If God happens inside the human life, prayers are a conversation with human life and its contexts. If God happens inside the human life, History is sacred. Specially the versions reported by “the least of these”. I tend to pay more attention to the conscience that ascribes to God and to ourselves at the same time the responsibility of our fate. With angry words it is easier to play the blame game with God than to take individual or collective responsibility for action or inaction.
The Bible in One Hand, the Newspaper in the Other
The siege of Jerusalem in 587 BC by the Babylonians contains very harsh images. When reading Lamentations, I can’t help but relate to some brazilian stories. Some of them may be too graphic to describe here. One of the readings that draws my attention in these texts is that they not only speak about suffering and angry words to myself as an individual, but they also allude to a big picture and how relationships among nations influence the lives of ordinary people.
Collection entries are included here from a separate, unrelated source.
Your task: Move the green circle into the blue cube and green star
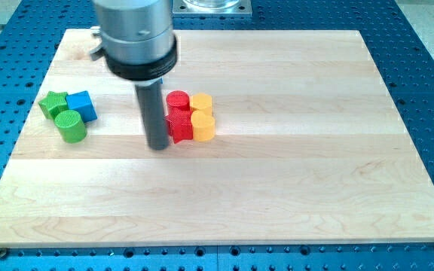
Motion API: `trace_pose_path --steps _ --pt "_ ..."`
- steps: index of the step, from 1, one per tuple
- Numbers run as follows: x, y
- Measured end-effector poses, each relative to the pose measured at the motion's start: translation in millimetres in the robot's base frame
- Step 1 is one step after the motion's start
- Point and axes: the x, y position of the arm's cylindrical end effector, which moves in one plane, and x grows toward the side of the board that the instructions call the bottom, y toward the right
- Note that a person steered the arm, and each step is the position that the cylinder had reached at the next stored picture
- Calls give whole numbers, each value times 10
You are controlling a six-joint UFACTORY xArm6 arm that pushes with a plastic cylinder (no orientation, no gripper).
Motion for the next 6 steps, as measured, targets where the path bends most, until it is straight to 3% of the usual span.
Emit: trace_pose_path --steps 1,2,3,4,5,6 --pt "162 -808" --pt "-218 -1034" --pt "-237 -1127" --pt "-344 -873" --pt "-1030 -178" --pt "-1578 9"
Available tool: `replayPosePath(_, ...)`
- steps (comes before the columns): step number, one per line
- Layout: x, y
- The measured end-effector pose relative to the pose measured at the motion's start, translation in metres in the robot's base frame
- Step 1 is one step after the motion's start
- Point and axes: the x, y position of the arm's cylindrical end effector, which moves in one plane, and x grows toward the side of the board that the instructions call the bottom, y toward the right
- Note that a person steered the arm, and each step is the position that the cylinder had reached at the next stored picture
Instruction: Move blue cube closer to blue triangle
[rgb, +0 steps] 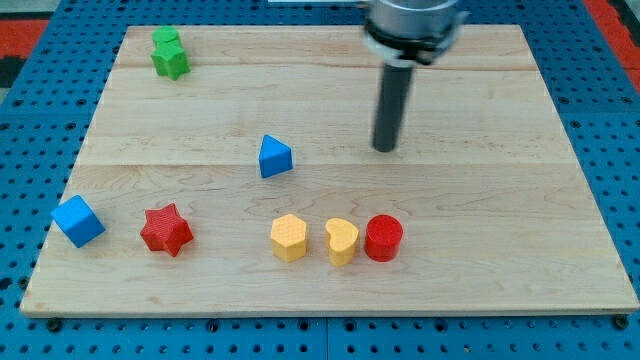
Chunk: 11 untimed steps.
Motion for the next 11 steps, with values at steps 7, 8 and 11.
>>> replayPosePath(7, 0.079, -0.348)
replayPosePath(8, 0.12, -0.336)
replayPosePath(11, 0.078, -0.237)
When I read that “We must buy the water we drink; our wood can be had only at a price” “We submitted to Egypt and Assyria to get enough bread” (v.4,6) I remember some friends of mine in Brazil that have to buy propane from the black market controlled by police. When I read “God knows when in this country the prisoners are massacred without compassion. God knows when human rights, which he himself gave to us, are disrespected. Yes, he knows when they twist the justice in a process” [ Lam 3.34-36 Gustavo’s translation from Portuguese Bible ] I remember the Carandiru massacre, where 111 prisoners were killed by police in Brazil in one day in 1992. The religious leaders of the days of Jeremiah were guilty of inviting people to resist the Babylonians, and that resulted in more deaths. They persecuted Jeremiah and tried to kill him lobbying the king. We read in Lamentations 4:13: “All this happened because of the sins and iniquities of your prophets and your priests, guilty of causing the death of innocent people” [ Gustavo’s translation from Portuguese Bible ] My angry words are not related to personal persecution, but they speak to the evangelical deputies in Brazilian congress, who recently voted against a bill to expropriate land where slave labour is found.The poems in Lamentations are not trying to explain or justify or help understand suffering. Instead, they depict conversations with God that look at reality and honestly struggle with the divine. We only cry because there is hope that there is someone listening.